86
Definition, pronunciation, etymology, and usage for the English word. Free spelling reference powered by Wiktionary.
Letters
2 characters
Language
English
word origin
Source
Wiktionary
open dictionary
Access
Free
no sign-up needed
Detailed reference entry for the English word "86", 2-letters, with pronunciation in International Phonetic Alphabet notation, etymology traced through Germanic and Romance roots where applicable, common misspelling variants catalogued from Hunspell error dictionaries, and usage frequency ranked against the top 100,000 English words in the Wordfreq corpus. PlainSpell covers English, Spanish, Portuguese, French, and German spelling with confusable-pair detection that highlights visually and phonetically similar words. This entry for "86" includes synonyms, antonyms, homophones, and cross-language translation pointers sourced from Wiktionary via the kaikki.org extract. Whether you are verifying the correct spelling of "86" for academic writing, checking homophone confusion, or exploring etymological origins, this page provides a citation-backed, free reference that requires no sign-up.

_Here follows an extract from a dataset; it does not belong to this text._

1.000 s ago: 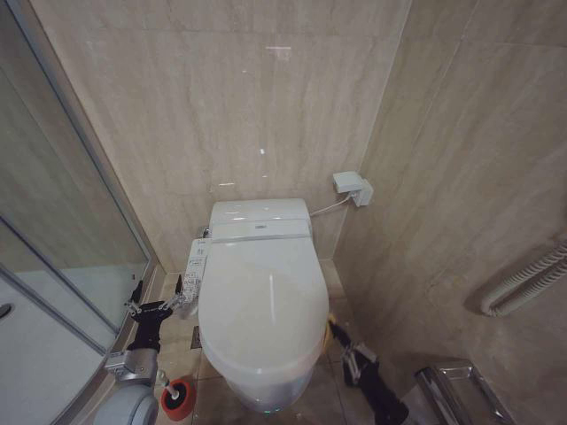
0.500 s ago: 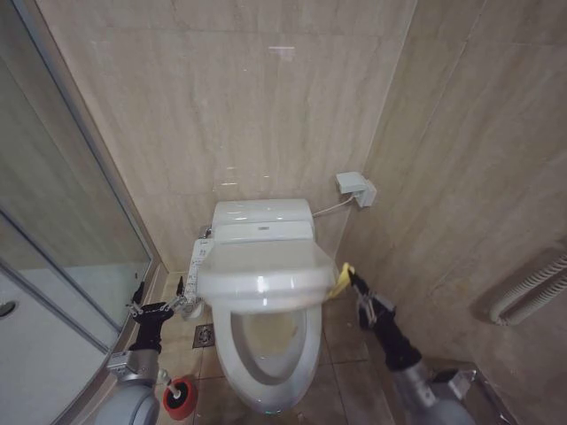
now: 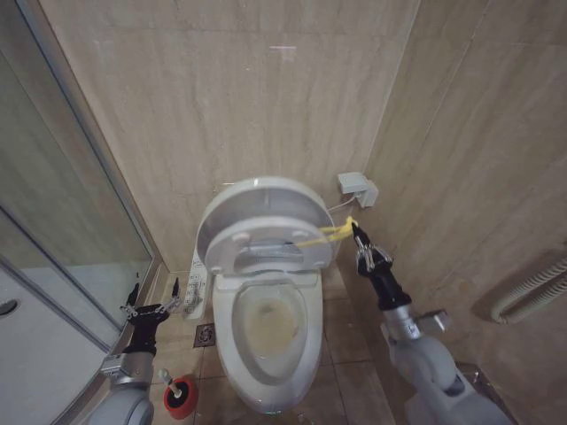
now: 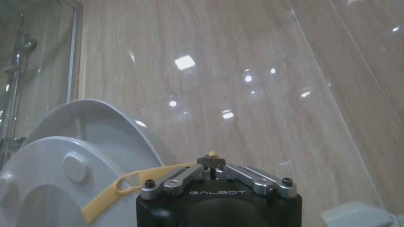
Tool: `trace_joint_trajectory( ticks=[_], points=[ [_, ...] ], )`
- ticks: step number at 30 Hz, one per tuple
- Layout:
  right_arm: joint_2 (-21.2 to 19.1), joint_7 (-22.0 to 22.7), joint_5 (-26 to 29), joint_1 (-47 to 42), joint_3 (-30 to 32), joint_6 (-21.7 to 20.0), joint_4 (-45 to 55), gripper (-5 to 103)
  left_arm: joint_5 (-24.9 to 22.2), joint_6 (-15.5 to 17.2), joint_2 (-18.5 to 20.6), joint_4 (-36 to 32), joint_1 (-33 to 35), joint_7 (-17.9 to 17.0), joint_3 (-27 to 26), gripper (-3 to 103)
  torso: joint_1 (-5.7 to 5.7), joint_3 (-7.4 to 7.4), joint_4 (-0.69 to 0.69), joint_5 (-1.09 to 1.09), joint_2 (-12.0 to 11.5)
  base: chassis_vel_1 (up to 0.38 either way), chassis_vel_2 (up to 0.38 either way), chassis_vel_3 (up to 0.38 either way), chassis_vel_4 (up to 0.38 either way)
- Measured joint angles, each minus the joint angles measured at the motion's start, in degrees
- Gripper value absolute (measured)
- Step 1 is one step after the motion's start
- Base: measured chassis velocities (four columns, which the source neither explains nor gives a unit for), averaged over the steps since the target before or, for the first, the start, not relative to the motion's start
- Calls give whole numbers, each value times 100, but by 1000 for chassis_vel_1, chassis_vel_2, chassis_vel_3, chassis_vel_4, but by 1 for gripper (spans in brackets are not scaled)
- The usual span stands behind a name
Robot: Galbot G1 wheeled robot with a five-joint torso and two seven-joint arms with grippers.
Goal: Open the toilet lid, clean the toilet bowl with a toilet brush, close the toilet lid, and flush.
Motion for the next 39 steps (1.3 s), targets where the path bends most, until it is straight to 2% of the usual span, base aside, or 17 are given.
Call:
trace_joint_trajectory(
  ticks=[7,16,23,39],
  points=[
    [15,35,263,878,-127,-154,-404,0,62,-4,-79,-13,86,-7,-25,100,0,0,3,0,0,0,0,0,0],
    [81,-4,967,2363,-561,-203,-1642,0,117,-21,-165,-40,233,-9,-55,100,0,0,4,0,0,0,0,0,0],
    [217,-408,1109,3382,-984,-162,-2750,0,130,-46,-203,20,247,-6,-44,100,-1,0,-3,0,0,0,0,0,0],
    [346,-955,1381,4040,-1354,-110,-3807,0,91,-65,-143,-19,296,-8,-117,100,-2,-1,-1,0,1,0,0,0,0]
  ],
)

86 is aEnglishverb. It means: To cancel an order for food. Pronounced /ˌeɪtiˈsɪks/.
Compare similar words
See how 86 compares against similar English words.
Browse all word comparisons →| Property | Value |
|---|---|
| Headword | 86 |
| Language | English |
| Part of speech | Verb |
| IPA | /ˌeɪtiˈsɪks/ |
| Letters | 2 |
| Misspellings tracked | 0 |
| Confusable pairs | 0 |
| Source | Wiktionary (kaikki.org) |
Frequency rank visualization
Spelling & Dictionary Insight
The English entry for 86 is 2 letters long, classified as averb, and transcribed in the International Phonetic Alphabet as /ˌeɪtiˈsɪks/. It sits outside the most-frequent rank tiers, which is often why uncommon words generate more spelling variants per reader.Wiktionary records 5 distinct senses for this headword, so context determines which meaning a reader should apply.
No frequent misspelling variants are recorded for 86 in our index, suggesting the orthography either follows predictable English patterns or the word is uncommon enough that typo corpora lack signal.It is not paired with a close-neighbour confusable in our dataset, which tends to mean the word is visually distinctive enough to stand on its own.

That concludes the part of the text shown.